FIG. 17 shows the sensitivity and specificity for top-performing source-detector separation combinations when taken one, two, three, and four at a time for a given pairwise combination of histopathologic categories at an ESL=65%. Gray and black bars indicate sensitivity and specificity, respectively. SN=squamous normal, CN=columnar normal, LGSIL=low-grade squamous intraepithelial lesion, HGSIL=high-grade squamous intraepithelial lesion. [0031]
FIG. 18 shows the sensitivity and specificity for top-performing source-detector separation combinations when taken one, two, three, and four at a time for a given pairwise combination of histopathologic categories at an ESL=95%. Gray and black bars indicate sensitivity and specificity, respectively. SN=squamous normal, CN=columnar normal, LGSIL=low-grade squamous intraepithelial lesion, HGSIL=high-grade squamous intraepithelial lesion. [0032]
FIG. 19 illustrates typical in vivo spectra for cervical tissue: (a) normal squamous; (b) normal columnar, and (c) carcinoma in situ, measured with the system. In the left column, reflectance spectra at four different source-detector separations, normalized by a standard microsphere solution, are shown. In the right column, fluorescence excitation-emission matrix data are shown. [0033]
FIG. 20A illustrates the average of the top 10 values of sensitivity (black) and specificity (gray) for a diagnostic differentiation pair, when the classification features of the four source-detector separations and the 16 excitation wavelengths are combined one, two, or three at a time for an ESL=65%. Dots indicate the sensitivity/specificity of the best performing combination. FIG. 20B illustrates the average of the top 10 values of sensitivity (black) and specificity (gray) for a diagnostic differentiation pair, when the classification features of the four source-detector separations and the 16 excitation wavelengths are combined one, two, or three at a time for an ESL=95%. Dots indicate the sensitivity/specificity of the best performing combination. [0034]

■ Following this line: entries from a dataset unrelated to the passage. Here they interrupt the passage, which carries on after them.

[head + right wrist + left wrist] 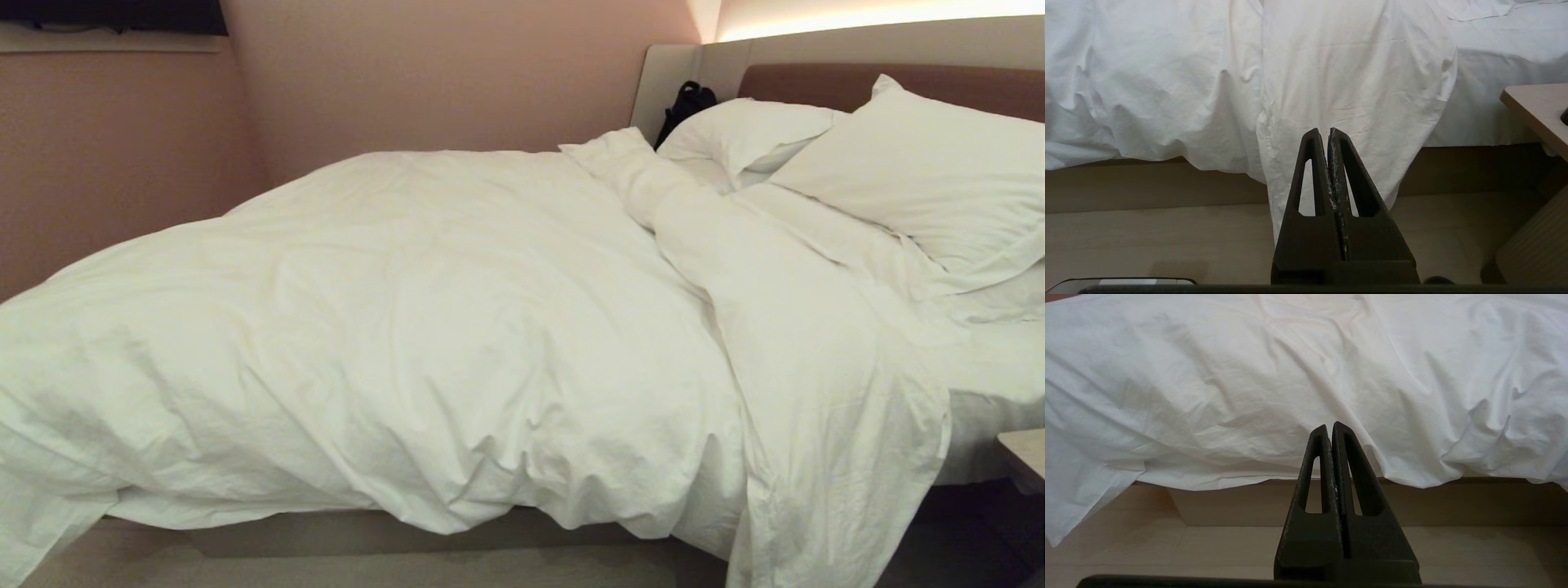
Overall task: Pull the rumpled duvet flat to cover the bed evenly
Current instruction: Flatten the corners of the folded blanket
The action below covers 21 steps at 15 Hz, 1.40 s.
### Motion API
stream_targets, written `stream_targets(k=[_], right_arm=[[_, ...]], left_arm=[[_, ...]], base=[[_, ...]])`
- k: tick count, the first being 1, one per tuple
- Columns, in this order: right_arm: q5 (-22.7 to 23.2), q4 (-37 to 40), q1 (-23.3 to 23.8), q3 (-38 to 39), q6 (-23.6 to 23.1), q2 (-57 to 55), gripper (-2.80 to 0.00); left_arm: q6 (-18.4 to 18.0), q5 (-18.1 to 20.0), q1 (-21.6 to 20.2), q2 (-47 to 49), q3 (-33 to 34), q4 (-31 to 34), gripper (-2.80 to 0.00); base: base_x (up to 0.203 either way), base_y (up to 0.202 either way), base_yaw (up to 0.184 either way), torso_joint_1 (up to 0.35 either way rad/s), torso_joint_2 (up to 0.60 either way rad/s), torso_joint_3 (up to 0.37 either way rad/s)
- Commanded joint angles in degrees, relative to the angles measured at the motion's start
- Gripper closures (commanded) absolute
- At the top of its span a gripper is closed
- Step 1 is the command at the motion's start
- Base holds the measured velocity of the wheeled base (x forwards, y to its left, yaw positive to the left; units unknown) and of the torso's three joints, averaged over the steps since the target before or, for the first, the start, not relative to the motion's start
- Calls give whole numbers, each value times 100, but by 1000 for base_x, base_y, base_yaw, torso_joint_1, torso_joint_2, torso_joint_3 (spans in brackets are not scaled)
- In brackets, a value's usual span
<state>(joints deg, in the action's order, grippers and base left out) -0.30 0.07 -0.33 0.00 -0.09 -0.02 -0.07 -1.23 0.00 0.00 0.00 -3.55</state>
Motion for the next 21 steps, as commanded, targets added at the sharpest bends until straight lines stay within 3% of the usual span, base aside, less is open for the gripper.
stream_targets(k=[1,5,9,13,18,21], right_arm=[[-5,1,-2,0,-17,2,0],[-43,257,-2,-109,-104,2,0],[-17,883,-3,-949,-80,-637,0],[-18,631,1,-1551,-42,-2959,0],[-169,-431,-10,-2342,6,-6540,0],[-250,-787,-115,-3010,110,-7985,0]], left_arm=[[-10,9,0,0,0,-5,0],[34,-26,0,0,0,-5,0],[34,-26,0,0,0,-5,0],[34,-26,0,0,0,-5,0],[34,-26,0,0,0,-5,0],[34,-26,0,0,0,-5,0]], base=[[0,0,0,0,0,0],[0,0,0,0,0,0],[0,0,0,0,0,0],[0,0,0,0,0,0],[0,0,0,0,0,0],[0,0,0,0,0,0]])
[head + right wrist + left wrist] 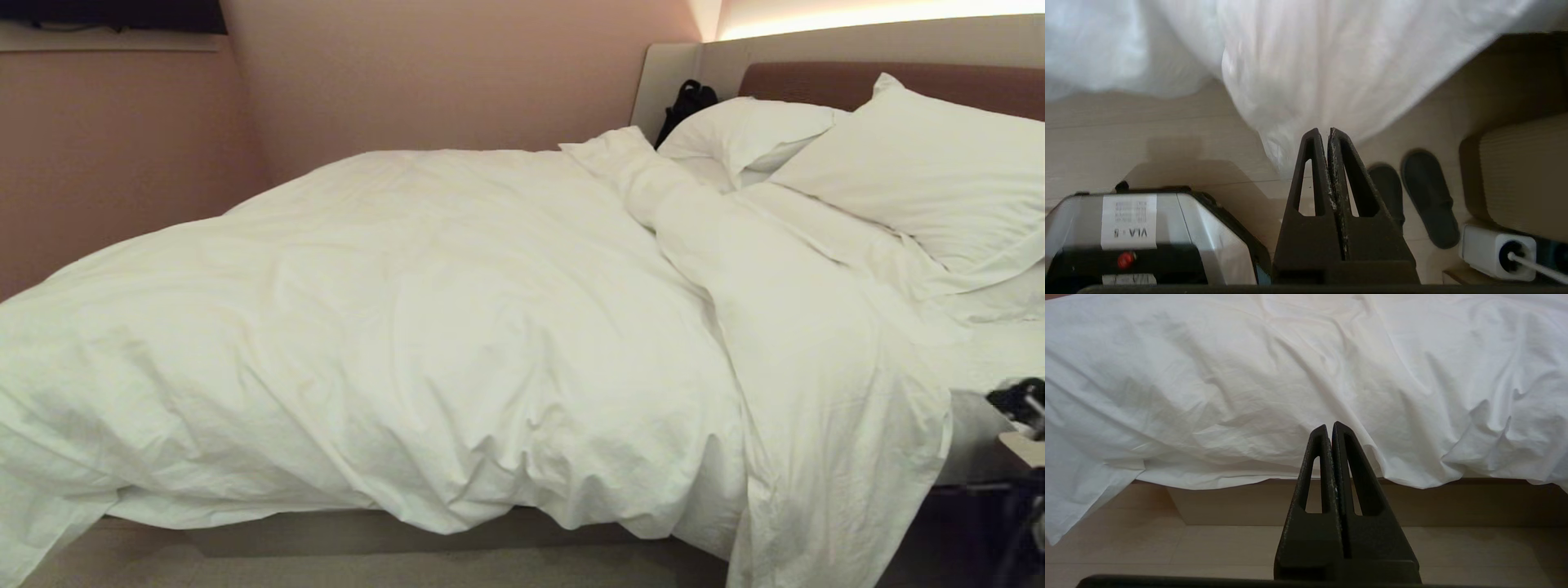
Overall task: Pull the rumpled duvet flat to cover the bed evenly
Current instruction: Flatten the corners of the folded blanket
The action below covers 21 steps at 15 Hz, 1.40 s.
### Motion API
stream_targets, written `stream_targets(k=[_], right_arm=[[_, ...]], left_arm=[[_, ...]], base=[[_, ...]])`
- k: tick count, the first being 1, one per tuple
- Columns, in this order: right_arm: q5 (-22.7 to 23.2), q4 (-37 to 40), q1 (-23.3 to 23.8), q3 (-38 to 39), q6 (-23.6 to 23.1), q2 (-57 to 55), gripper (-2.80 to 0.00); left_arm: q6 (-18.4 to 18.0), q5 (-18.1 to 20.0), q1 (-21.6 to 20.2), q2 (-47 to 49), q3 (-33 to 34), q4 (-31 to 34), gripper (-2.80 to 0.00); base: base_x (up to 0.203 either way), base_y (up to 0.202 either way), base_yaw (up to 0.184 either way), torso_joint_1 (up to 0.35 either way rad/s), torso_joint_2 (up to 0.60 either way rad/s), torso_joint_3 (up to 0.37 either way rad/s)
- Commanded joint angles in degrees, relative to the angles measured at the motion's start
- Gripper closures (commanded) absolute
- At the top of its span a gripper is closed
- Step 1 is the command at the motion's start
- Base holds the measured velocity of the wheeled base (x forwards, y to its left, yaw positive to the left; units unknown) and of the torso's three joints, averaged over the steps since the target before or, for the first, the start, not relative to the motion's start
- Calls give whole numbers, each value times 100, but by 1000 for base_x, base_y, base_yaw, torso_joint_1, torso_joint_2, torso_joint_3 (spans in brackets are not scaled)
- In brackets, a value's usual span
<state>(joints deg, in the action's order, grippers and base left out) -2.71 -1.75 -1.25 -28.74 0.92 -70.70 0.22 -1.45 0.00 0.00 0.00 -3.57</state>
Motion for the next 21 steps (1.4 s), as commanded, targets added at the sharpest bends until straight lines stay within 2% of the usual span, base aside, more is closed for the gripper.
stream_targets(k=[1,6,11,12,16,19,21], right_arm=[[-72,-692,-97,-301,40,-1249,0],[-823,-1583,-879,-481,260,-2689,0],[-1067,-1675,-1312,-402,560,-2650,0],[-1104,-1663,-1364,-348,567,-2595,-280],[-1201,-1692,-1564,-226,610,-2788,-280],[-1818,-1770,-1975,-247,866,-3082,-280],[-2024,-2176,-2073,-249,977,-3387,-280]], left_arm=[[4,-4,0,0,0,-3,0],[4,-4,0,0,0,-3,0],[4,-4,0,0,0,-3,0],[4,-4,0,0,0,-3,0],[4,-4,0,0,0,-3,0],[4,-4,0,0,0,-3,0],[4,-4,0,0,0,-3,0]], base=[[0,0,0,0,0,0],[0,0,0,0,0,0],[0,0,0,0,0,0],[0,0,0,0,0,0],[0,0,0,0,0,0],[0,0,0,0,0,0],[0,0,0,0,0,0]])
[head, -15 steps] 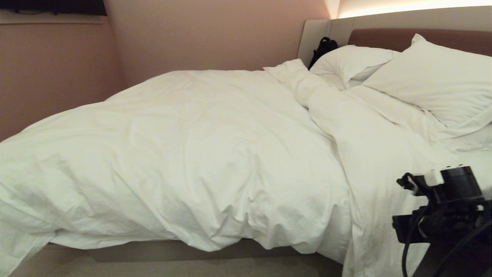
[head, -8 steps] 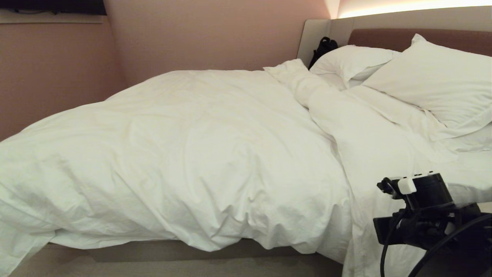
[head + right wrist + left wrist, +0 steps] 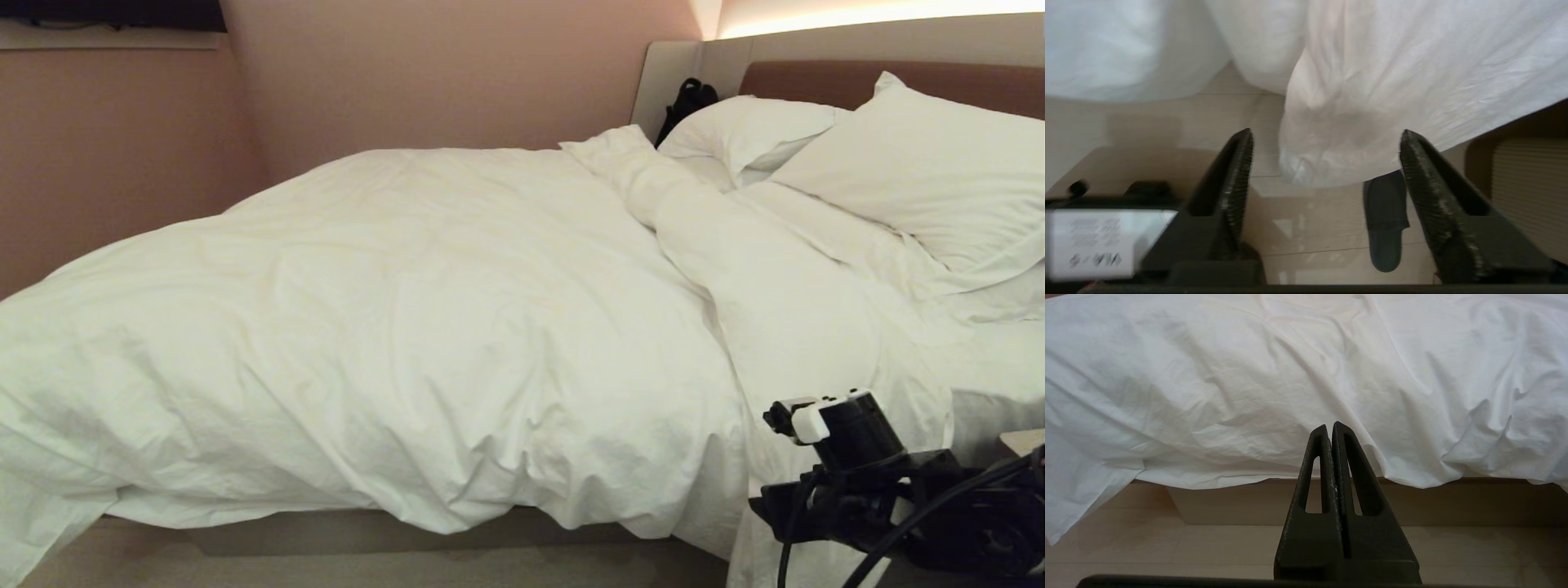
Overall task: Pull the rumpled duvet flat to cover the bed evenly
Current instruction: Flatten the corners of the folded blanket
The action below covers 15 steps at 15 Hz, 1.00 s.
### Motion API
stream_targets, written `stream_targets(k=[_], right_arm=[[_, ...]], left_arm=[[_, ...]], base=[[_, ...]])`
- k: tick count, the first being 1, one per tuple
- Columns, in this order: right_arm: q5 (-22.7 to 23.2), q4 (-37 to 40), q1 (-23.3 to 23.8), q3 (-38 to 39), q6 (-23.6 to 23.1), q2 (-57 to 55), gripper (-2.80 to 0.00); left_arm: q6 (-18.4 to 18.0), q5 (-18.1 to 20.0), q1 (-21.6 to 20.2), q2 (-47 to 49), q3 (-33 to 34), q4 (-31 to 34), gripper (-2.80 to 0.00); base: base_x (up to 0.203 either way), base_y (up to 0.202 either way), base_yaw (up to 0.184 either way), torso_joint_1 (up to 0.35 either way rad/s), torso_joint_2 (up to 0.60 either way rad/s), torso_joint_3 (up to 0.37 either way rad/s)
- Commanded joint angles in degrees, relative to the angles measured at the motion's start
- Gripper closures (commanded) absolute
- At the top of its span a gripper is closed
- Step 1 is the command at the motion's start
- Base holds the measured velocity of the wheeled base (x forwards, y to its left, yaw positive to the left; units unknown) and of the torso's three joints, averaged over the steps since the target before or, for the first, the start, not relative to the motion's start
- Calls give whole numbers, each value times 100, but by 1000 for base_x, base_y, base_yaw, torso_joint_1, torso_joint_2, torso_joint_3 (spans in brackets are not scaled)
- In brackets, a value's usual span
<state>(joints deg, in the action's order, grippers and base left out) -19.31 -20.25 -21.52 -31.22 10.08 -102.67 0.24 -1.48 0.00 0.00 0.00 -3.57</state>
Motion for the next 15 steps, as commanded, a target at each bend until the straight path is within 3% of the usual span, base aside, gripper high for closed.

FIG. 21 illustrates the average sensitivity (black) and specificity (gray) of the five best performing classification combinations, for each pair-wise comparison of diagnostic categories (ESL=65%). Results are shown for reflectance and fluorescence spectra combined (R+F) when selecting combinations of up to three features at a time, fluorescence spectra alone (F) when selecting combinations of up to three excitation wavelengths at a time, and reflectance spectra alone (R) when selecting combinations of up to four source-detector separations at a time. [0035]
FIG. 22 shows the classification features that predominated, in terms of frequency of feature inclusion, in consideration of the ten best combinations of features when taken one, two, or three at a time for pair-wise discrimination between diagnostic categories. The most significant features are shown for the analyses of reflectance alone, fluorescence alone, and reflectance/fluorescence combined. [0036]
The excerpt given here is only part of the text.